Le tribunal d’instance comme le tribunal de grande instance peuvent être saisis par voie d’assignation. Il s’agit d’introduire une action en justice par un acte d’huissier transmis à l’adversaire. Cet acte l’informe qu’une procédure devant un tribunal est engagée contre lui. C’est le mode de saisine habituel de la justice.

  • La déclaration au greffe

La procédure de déclaration au greffe permet de faire juger une demande de nature civile dont le montant ne dépasse pas 4 000 euros et qui est de la compétence du tribunal d’instance.

Il s’agit d’une forme de saisine des tribunaux simplifiée qui se fait grâce à un formulaire adressé au tribunal. Ce dernier se charge ensuite de prévenir vos adversaires de l’instance engagée. Vous serez convoqués à une audience.

Pour connaître les cas d’utilisation de cette procédure, voir la lettre type : « La saisine simplifiée "déclaration au greffe" ».

  • La requête en injonction de payer

C’est une procédure simplifiée non contradictoire (vous n’êtes pas convoqué(e) à une audience) qui permet de réclamer une somme d’argent résultant entre autres d’un contrat, d’une lettre de change, d’un billet à ordre, d’un aval ou d’une cession de créance. Son emploi est possible tant devant le tribunal d’instance que le tribunal de grande instance ou encore le tribunal de commerce, en fonction des seuils précédemment cités ou selon les règles de compétence exclusive.

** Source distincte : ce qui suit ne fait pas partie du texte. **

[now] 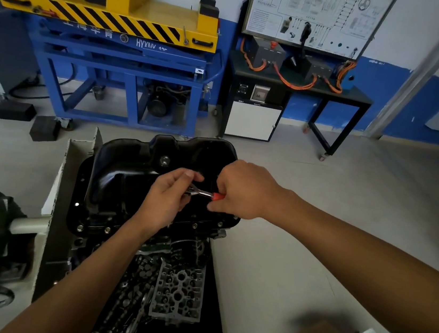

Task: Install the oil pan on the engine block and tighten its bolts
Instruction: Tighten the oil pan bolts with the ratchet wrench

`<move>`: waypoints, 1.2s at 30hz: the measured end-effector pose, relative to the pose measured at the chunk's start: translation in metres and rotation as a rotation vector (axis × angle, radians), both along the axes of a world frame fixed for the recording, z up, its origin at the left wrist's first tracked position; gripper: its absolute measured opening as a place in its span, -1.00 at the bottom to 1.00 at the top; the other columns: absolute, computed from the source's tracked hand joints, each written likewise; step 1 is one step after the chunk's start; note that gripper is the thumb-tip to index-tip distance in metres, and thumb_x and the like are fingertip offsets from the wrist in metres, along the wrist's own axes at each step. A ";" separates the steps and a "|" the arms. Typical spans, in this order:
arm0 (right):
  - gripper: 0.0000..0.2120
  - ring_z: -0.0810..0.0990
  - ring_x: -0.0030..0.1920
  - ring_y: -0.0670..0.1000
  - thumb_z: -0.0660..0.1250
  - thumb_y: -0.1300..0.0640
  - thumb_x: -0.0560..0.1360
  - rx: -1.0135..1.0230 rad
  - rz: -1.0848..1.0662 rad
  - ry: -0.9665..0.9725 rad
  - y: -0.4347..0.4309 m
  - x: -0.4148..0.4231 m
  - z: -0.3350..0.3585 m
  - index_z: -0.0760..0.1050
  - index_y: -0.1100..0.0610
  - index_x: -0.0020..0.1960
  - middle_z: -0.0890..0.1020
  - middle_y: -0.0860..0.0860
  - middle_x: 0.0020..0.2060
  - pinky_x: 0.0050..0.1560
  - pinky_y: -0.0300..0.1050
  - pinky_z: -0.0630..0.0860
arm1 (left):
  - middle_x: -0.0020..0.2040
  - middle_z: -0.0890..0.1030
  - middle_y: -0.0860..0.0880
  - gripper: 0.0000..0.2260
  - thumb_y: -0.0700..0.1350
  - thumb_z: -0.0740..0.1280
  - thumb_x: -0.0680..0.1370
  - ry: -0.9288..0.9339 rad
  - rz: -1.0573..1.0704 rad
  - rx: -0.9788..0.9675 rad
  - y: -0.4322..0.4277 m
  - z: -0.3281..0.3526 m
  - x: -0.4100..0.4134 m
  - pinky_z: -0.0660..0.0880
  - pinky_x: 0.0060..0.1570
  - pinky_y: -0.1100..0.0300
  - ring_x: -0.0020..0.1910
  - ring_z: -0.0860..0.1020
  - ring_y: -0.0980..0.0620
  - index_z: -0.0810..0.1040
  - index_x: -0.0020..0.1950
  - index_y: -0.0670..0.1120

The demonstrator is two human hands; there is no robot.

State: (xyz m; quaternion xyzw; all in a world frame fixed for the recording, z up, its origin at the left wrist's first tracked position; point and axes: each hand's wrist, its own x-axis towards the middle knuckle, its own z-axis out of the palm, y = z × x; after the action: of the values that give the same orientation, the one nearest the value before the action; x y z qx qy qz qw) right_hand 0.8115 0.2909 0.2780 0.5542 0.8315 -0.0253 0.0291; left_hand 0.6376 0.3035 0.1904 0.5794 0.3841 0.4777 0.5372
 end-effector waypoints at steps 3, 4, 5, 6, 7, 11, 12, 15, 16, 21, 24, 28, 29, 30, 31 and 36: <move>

Pour connaître les cas d’utilisation de cette procédure, voir la lettre type : « Requête en injonction de payer ».

  • La requête en injonction de faire

C’est une procédure simplifiée non contradictoire (vous n’êtes pas convoqué à une audience). Un formulaire destiné au juge permet de lui demander de contraindre la partie adverse à exécuter, dans un délai déterminé, une obligation issue d’un contrat (par exemple : livrer, réparer, rétablir un service…). Il ne s’agit pas d’une demande en paiement d’une somme d’argent. Cette procédure existe devant le tribunal d’instance. Pour connaître les cas d’utilisation de cette procédure, voir la lettre type : « Requête en injonction de faire ».


À noter
Ce modèle de lettre a été rédigé par le Service d’Information Juridique de l’UFC-Que Choisir. Composé de juristes, il répond aux questions des abonnés à Que Choisir afin de leur indiquer la marche à suivre pour venir à bout de la plupart des problèmes de consommation qu’ils peuvent rencontrer dans leur vie quotidienne : produits défectueux et prestations de services peu satisfaisantes, contentieux en matière d’assurance ou de banque, litiges locataires-propriétaires, questions relatives à la copropriété etc.

Attention : ce modèle de lettre n’a pas vocation à se substituer à des conseils personnalisés qui pourraient vous être fournis par nos associations locales ou par des professionnels du droit. Il a pour objet de vous proposer une argumentation que vous jugez pertinente au regard de votre situation.